Немного раньше, когда Нокс еще лежал в постели в доме торговца из Сент-Эндрюса, который оказал ему гостеприимство перед утренней проповедью, Мария встала и надела черное траурное платье с капюшоном – то самое, которое она носила на мемориальной мессе по окончании сорока дней оплакивания смерти Франциска. С тех пор она надевала его много раз и каждый раз чувствовала, что, делая это, возвращается к Франциску и говорит: «Я не покинула тебя и никогда не покину». Теперь, в утро перед свадьбой, она ощутила желание надеть его в последний раз, чтобы Франциск мог присутствовать на ее бракосочетании, дать ей свое благословение и отпустить ее. Только Франциск мог сделать это.

В шесть утра граф Леннокс и граф Атолл прибыли в качестве почетного эскорта, чтобы сопровождать ее в часовню Холируда. Она медленно двинулась по длинному проходу к алтарю, где ждал священник, а потом Дарнли выступил вперед и занял место рядом с ней.

Были поспешно зачитаны последние торжественные слова, и они скороговоркой повторили свои обручальные клятвы. Дарнли взял тройное кольцо с алмазом в центре и боковыми кольцами из красного эмалированного золота и со словами «Этим кольцом провозглашаю тебя своей супругой» надел его на палец Марии.

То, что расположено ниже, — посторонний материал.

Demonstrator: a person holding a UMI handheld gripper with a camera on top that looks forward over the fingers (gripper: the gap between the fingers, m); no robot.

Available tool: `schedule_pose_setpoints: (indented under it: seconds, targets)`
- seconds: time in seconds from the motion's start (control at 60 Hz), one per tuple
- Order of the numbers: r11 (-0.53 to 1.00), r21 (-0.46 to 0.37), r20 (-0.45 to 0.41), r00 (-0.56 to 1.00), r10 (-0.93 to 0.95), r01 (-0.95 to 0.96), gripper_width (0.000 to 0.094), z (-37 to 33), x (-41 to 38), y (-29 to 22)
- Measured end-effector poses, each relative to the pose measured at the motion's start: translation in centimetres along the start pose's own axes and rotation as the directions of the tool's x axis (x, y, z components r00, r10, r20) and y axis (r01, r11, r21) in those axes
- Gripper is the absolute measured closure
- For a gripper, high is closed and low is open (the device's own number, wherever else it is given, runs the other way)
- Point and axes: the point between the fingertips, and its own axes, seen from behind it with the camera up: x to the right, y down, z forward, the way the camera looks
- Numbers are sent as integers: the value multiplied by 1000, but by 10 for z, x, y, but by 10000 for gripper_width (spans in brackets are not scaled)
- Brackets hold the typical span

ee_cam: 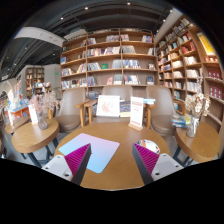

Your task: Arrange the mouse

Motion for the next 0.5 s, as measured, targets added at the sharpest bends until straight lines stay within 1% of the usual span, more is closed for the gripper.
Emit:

– Ныне объявляю Генри, герцога Олбанского и графа Росса, и Марию, королеву Шотландии и островов, милостью Божией, законными супругами, – объявил священник. Звук его голоса эхом отдавался в каменной часовне.

– Te Deum laudemus! – воскликнул Риччио. – Это свершилось и отныне будет нерушимо!

Мария и Дарнли повернулись к нему и обняли его как единственного свидетеля их тайной помолвки.

Мария вернулась в свои апартаменты, где ей предстояло избавиться от траурных одежд, чтобы больше никогда не надевать их. Мэри Битон и Мэри Сетон с торжественной серьезностью помогли ей раздеться. Они разложили траурное платье на кровати и почти с нежностью свернули его, перекладывая душистыми травами. Мария наклонилась и поцеловала платье, перед тем как его убрали в вышитую атласную сумку.

Мэри Сетон увидела слезы на глазах своей госпожи, отвела ее в сторону от веселой болтовни и обняла:

– Вы почтили Франциска слезами преданности и памяти. Но, моя госпожа, он умер в расцвете юности, оставив вас одинокой. Та юная королева навсегда останется его женой. Но теперь вы другая женщина и имеете полное право любить лорда Дарнли.

– Ты так думаешь? – прошептала Мария.

– Леди, я знаю это. – Она протянула руку и стерла слезинку со щеки Марии. – Теперь ваш новый лорд и муж будет радовать вас.

Мария сжала ее руки и отпустила их.

– Я одновременно так счастлива и печальна, как никогда. Разве такое возможно?

– Да. Я могу это понять. Но прошу вас, лорд Дарнли не должен видеть ваших слез. – Мэри промокнула ей глаза носовым платком. – Свадебное платье ждет вас!

Флеминг и Битон принесли ей алое платье, расшитое жемчугом и золотыми нитями. Оно было жестким от украшений. Мария позволила им одеть себя, а потом надела свои лучшие драгоценности: ожерелье из черного жемчуга, «Большого Гарри» и огромные жемчужные серьги из дальнего океана за Индией. Фрейлины причесали ее и надели ей на голову расшитый золотом шелковый чепец.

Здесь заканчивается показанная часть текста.